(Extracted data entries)
--*--

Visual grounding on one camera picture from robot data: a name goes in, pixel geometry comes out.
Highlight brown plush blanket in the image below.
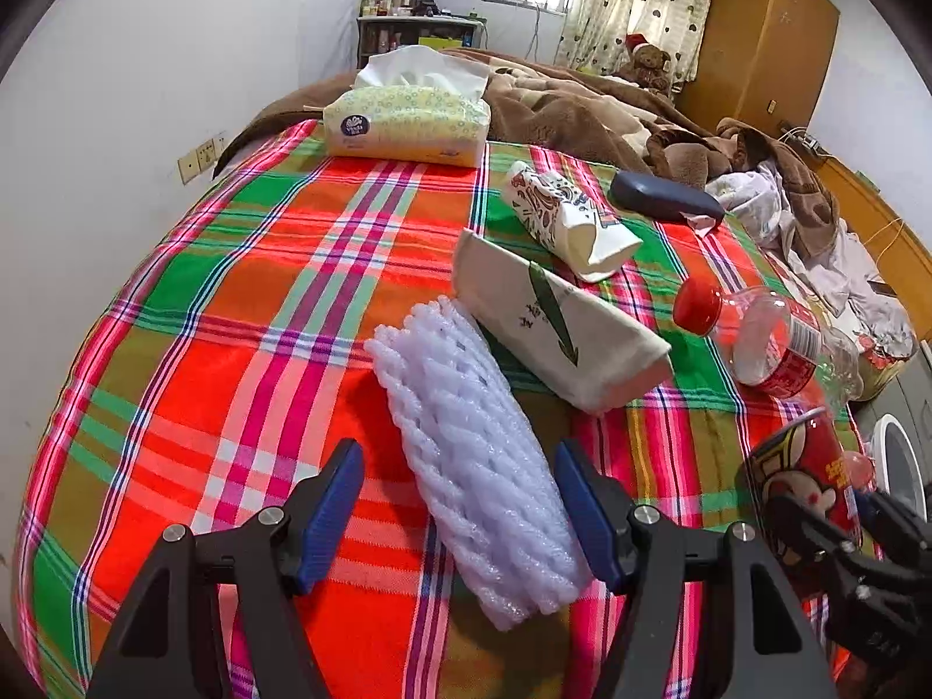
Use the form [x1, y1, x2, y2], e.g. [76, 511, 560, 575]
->
[213, 45, 847, 264]

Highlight white box green leaf print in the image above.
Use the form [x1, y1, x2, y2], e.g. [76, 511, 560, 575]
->
[451, 227, 675, 418]

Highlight wall power socket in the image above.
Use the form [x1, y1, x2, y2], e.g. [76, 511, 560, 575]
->
[178, 131, 228, 185]

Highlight floral bed sheet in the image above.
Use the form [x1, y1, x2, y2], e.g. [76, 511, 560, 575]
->
[850, 326, 920, 389]

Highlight white floral quilt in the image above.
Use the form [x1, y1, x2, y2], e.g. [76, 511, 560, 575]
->
[705, 158, 920, 352]

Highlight brown teddy bear red hat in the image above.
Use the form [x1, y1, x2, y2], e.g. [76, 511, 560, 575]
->
[617, 32, 676, 94]

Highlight grey drawer nightstand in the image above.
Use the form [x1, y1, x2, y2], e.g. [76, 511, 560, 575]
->
[850, 356, 932, 456]

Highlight clear plastic bottle red label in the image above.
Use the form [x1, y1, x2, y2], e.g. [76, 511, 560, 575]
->
[672, 275, 866, 410]

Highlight shelf with bottles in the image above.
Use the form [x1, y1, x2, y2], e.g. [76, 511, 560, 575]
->
[355, 9, 486, 72]

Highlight yellow green tissue pack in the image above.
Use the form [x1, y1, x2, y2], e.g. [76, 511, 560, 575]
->
[322, 44, 491, 165]

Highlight heart print curtain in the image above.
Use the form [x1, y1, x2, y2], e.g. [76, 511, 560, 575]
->
[555, 0, 719, 86]

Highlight plaid tablecloth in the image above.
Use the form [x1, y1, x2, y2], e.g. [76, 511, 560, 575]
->
[15, 118, 875, 699]

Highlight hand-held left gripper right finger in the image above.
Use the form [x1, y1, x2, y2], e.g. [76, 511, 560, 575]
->
[555, 439, 838, 699]

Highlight white round trash bin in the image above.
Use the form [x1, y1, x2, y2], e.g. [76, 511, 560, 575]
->
[872, 414, 931, 520]

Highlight white foam net sleeve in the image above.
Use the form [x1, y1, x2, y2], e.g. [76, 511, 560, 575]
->
[362, 295, 596, 634]

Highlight dark blue glasses case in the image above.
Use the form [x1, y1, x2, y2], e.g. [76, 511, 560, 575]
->
[608, 169, 728, 224]

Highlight wooden wardrobe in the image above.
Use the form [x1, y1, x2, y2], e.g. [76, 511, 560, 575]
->
[679, 0, 843, 141]

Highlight wooden bed headboard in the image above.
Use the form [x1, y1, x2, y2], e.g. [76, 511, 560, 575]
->
[814, 155, 932, 340]

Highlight charger cables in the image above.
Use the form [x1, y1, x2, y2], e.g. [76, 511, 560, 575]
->
[778, 118, 827, 157]

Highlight red cartoon print cup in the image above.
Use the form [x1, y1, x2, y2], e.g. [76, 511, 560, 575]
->
[741, 406, 876, 598]

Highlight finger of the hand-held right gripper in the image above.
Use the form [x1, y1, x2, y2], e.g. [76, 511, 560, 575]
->
[853, 486, 932, 562]
[764, 493, 875, 598]

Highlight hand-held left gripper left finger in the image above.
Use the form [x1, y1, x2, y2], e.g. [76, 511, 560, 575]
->
[87, 438, 365, 699]

--*--

> **Task item**:
Please show all lines from the entries that contain the word "left".

> **Reply to the exercise**:
Highlight hand-held left gripper right finger in the image above.
Highlight hand-held left gripper left finger in the image above.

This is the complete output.